- **What the task asks**
Below are records; state how many of their lines hold the word "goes", and give only the figure.

- **Collected data**
=== Begin Enclosure ===
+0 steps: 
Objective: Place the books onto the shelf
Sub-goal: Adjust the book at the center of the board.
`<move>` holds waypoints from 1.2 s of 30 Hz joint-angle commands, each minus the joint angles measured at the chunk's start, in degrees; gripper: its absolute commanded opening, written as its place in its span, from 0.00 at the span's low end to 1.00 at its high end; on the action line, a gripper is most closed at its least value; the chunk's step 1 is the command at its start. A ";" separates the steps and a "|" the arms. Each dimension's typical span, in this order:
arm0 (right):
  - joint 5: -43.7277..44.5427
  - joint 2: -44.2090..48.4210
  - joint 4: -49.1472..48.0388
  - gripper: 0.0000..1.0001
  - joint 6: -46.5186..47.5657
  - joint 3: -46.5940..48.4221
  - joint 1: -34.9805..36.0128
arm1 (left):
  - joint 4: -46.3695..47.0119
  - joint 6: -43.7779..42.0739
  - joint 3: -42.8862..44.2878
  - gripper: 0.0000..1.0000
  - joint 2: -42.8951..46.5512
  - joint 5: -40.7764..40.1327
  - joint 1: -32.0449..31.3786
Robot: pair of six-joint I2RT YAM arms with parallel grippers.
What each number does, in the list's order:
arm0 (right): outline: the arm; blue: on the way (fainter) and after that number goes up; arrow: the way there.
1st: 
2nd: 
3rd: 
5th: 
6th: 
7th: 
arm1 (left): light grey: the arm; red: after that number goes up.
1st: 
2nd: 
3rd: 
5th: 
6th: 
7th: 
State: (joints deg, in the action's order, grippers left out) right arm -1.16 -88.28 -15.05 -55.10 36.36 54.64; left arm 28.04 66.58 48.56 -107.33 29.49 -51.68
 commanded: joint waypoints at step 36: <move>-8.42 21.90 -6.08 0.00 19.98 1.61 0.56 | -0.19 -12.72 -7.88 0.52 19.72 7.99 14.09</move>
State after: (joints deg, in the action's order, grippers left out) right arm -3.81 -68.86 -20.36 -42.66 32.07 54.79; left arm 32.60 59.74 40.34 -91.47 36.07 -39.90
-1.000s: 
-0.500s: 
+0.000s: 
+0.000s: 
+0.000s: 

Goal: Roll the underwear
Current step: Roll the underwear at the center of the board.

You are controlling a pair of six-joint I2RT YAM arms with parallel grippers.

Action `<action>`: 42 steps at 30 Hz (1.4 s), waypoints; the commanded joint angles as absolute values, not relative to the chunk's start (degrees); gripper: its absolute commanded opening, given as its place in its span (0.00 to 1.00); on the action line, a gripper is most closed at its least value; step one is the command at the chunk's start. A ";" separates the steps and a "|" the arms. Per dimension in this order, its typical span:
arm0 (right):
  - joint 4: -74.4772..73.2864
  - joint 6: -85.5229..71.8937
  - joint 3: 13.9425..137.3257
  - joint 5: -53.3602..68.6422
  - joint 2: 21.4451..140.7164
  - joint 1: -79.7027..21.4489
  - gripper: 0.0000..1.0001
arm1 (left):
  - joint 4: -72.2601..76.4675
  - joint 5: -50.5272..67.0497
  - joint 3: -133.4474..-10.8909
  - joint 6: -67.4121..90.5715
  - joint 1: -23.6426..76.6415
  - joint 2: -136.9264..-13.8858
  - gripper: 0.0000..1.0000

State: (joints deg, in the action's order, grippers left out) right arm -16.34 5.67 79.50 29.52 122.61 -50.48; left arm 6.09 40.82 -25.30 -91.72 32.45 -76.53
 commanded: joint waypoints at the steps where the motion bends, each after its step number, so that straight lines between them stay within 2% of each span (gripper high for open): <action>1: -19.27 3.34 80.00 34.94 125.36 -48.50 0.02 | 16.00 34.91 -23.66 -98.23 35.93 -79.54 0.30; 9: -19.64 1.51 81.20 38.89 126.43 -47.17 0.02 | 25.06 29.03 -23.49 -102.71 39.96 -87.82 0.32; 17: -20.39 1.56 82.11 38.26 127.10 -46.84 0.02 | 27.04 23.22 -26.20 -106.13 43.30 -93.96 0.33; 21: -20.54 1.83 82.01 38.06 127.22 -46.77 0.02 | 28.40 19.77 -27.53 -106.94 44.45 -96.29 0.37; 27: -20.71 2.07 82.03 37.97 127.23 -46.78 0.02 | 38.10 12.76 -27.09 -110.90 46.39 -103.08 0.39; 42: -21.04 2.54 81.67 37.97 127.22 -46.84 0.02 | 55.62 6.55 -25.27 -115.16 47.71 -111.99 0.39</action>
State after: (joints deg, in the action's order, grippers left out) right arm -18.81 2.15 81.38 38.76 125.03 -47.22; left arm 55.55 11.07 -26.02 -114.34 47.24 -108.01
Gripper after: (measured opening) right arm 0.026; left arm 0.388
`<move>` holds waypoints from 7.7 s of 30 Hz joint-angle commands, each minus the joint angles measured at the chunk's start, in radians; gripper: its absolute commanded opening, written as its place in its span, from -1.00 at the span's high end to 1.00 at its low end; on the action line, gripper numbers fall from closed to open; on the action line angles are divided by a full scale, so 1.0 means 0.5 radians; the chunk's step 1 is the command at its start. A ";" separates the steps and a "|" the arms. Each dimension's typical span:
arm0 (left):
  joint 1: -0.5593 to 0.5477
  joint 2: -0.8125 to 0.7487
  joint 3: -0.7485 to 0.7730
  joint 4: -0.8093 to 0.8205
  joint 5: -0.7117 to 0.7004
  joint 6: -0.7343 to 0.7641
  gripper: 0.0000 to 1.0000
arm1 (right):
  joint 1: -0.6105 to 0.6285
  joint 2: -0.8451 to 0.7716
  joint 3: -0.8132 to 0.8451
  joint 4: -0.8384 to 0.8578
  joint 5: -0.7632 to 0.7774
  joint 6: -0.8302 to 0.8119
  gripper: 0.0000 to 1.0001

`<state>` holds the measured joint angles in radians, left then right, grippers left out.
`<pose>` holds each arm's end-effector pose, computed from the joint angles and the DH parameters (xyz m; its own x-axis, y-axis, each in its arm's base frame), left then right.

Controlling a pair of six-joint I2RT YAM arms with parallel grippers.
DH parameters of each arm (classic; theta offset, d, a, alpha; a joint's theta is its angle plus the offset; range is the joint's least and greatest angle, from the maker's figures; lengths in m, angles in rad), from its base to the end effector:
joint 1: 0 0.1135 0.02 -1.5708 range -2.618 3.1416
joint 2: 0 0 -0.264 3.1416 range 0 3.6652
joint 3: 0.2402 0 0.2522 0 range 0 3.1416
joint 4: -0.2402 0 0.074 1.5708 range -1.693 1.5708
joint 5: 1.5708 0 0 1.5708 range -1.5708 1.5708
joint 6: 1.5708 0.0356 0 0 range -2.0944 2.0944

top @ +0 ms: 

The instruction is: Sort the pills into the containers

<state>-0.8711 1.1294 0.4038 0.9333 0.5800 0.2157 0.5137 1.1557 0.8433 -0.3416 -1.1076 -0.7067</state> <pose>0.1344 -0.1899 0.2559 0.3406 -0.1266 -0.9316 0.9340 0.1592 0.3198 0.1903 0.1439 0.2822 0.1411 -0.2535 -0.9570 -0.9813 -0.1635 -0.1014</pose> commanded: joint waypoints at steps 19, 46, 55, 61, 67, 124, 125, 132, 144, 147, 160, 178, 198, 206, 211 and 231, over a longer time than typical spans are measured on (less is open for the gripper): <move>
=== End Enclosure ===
- **Answer to this problem**
2